• **The problem**
Wherever the string "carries" appears in a line of the listing below, report that line.

....

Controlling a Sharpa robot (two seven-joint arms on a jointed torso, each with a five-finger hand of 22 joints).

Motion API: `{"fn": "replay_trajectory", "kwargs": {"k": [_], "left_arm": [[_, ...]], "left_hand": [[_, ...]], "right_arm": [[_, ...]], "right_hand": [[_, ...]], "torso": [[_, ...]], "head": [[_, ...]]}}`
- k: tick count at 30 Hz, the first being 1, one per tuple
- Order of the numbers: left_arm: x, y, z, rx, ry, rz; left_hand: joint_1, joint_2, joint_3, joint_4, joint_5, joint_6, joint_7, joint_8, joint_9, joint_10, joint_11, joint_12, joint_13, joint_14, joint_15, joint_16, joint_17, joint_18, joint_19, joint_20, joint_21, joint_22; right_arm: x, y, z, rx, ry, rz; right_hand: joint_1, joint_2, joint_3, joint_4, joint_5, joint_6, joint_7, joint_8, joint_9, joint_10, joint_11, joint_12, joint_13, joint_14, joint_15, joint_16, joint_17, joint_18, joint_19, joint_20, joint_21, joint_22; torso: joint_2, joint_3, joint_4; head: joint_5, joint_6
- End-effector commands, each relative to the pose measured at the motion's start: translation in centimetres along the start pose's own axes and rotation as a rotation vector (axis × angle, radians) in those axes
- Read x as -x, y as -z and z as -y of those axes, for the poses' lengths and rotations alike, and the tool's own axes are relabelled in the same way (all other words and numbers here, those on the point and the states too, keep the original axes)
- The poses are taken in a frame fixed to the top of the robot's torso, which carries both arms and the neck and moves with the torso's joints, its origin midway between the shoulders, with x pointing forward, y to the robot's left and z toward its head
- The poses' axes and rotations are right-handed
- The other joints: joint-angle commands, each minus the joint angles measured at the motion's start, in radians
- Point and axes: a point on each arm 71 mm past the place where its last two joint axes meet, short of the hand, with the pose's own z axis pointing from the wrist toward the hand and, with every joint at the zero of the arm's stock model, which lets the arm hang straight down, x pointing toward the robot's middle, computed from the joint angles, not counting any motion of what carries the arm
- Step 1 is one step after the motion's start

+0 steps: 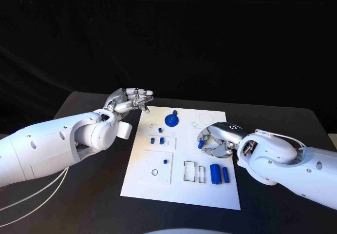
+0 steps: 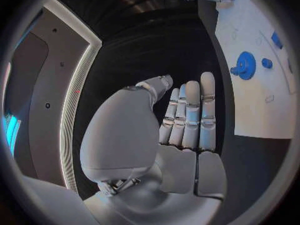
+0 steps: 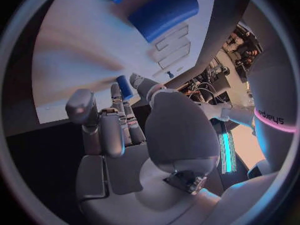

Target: Assemble the parts on the task board

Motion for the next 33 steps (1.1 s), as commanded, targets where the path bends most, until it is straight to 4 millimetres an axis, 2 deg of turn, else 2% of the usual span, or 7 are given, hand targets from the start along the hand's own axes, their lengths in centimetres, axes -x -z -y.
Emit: {"fn": "replay_trajectory", "kwargs": {"k": [1,7,12,17,24,33], "left_arm": [[-0.23,-0.03,0.1,-0.008,0.01,-0.018],[-0.25,-0.03,0.09,-0.007,0.011,-0.02],[-0.25,-0.01,0.09,-0.006,0.011,-0.021],[-0.24,0.0,0.09,-0.005,0.011,-0.021],[-0.21,0.01,0.09,-0.004,0.011,-0.02],[-0.16,0.03,0.09,-0.004,0.01,-0.019]], "left_hand": [[-0.009,0.001,0.0,-0.007,-0.004,-0.007,0.001,-0.004,0.001,-0.006,-0.003,-0.004,0.001,-0.008,0.001,-0.002,-0.001,0.013,-0.005,0.005,-0.004,-0.001],[-0.01,0.002,-0.001,-0.008,-0.004,-0.006,0.001,-0.004,0.002,-0.008,-0.002,-0.004,0.002,-0.009,0.002,-0.001,-0.001,0.013,-0.006,0.005,-0.005,-0.001],[-0.01,0.002,-0.001,-0.008,-0.004,-0.006,0.001,-0.004,0.002,-0.008,-0.002,-0.004,0.002,-0.009,0.002,-0.001,-0.001,0.013,-0.006,0.005,-0.005,-0.001],[-0.011,0.003,-0.001,-0.008,-0.004,-0.007,0.001,-0.004,0.002,-0.009,-0.002,-0.003,0.002,-0.009,0.002,0.0,-0.001,0.013,-0.006,0.006,-0.005,-0.001],[-0.011,0.003,-0.001,-0.008,-0.004,-0.007,0.001,-0.004,0.002,-0.009,-0.002,-0.003,0.002,-0.009,0.002,0.0,-0.001,0.013,-0.006,0.006,-0.005,-0.001],[-0.011,0.003,-0.001,-0.008,-0.004,-0.007,0.001,-0.004,0.002,-0.009,-0.002,-0.003,0.002,-0.009,0.002,0.0,-0.001,0.013,-0.006,0.006,-0.005,-0.001]], "right_arm": [[0.15,-0.17,-0.12,0.006,0.026,0.038],[0.0,-0.48,-0.65,0.025,0.038,0.053],[-0.1,-0.59,-0.89,0.032,0.038,0.061],[-0.16,-0.61,-0.86,0.029,0.045,0.061],[-0.15,-0.56,-0.85,0.023,0.066,0.07],[0.04,-0.33,-0.92,0.019,0.077,0.099]], "right_hand": [[0.0,0.008,0.011,0.001,-0.003,0.011,-0.001,-0.001,-0.001,0.013,0.001,0.006,-0.003,0.03,-0.001,0.005,0.001,-0.01,0.006,-0.001,0.002,0.0],[0.006,0.007,0.041,0.005,-0.019,0.04,-0.009,0.008,0.001,0.05,-0.008,0.015,-0.004,0.031,-0.007,0.007,0.004,-0.012,0.01,-0.006,0.01,0.008],[0.011,0.012,0.062,0.006,-0.027,0.068,-0.016,0.019,0.005,0.084,-0.018,0.027,0.0,0.033,-0.015,0.011,0.013,-0.014,0.017,-0.012,0.02,0.018],[0.031,0.03,0.096,-0.002,-0.061,0.12,-0.033,0.049,0.017,0.12,-0.035,0.042,0.01,0.035,-0.029,0.014,0.018,-0.016,0.024,-0.024,0.031,0.029],[0.052,0.052,0.126,-0.019,-0.069,0.156,-0.049,0.079,0.034,0.158,-0.051,0.058,0.025,0.038,-0.043,0.019,0.029,-0.019,0.033,-0.037,0.047,0.044],[0.055,0.065,0.149,-0.028,-0.069,0.157,-0.053,0.095,0.048,0.172,-0.057,0.063,0.034,0.04,-0.049,0.022,0.035,-0.021,0.036,-0.044,0.055,0.052]], "torso": [[0.0,0.0004,-0.0013],[0.001,0.0017,-0.0005],[0.001,0.001,-0.0002],[0.0,0.0001,-0.0006],[-0.001,0.0002,-0.0003],[-0.001,0.0,-0.0006]], "head": [[0.0,0.0],[-0.002,0.001],[-0.002,0.0],[-0.002,-0.002],[-0.001,-0.003],[0.0,-0.004]]}}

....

• **Result of this exercise**
- The poses are taken in a frame fixed to the top of the robot's torso, which carries both arms and the neck and moves with the torso's joints, its origin midway between the shoulders, with x pointing forward, y to the robot's left and z toward its head
- Point and axes: a point on each arm 71 mm past the place where its last two joint axes meet, short of the hand, with the pose's own z axis pointing from the wrist toward the hand and, with every joint at the zero of the arm's stock model, which lets the arm hang straight down, x pointing toward the robot's middle, computed from the joint angles, not counting any motion of what carries the arm

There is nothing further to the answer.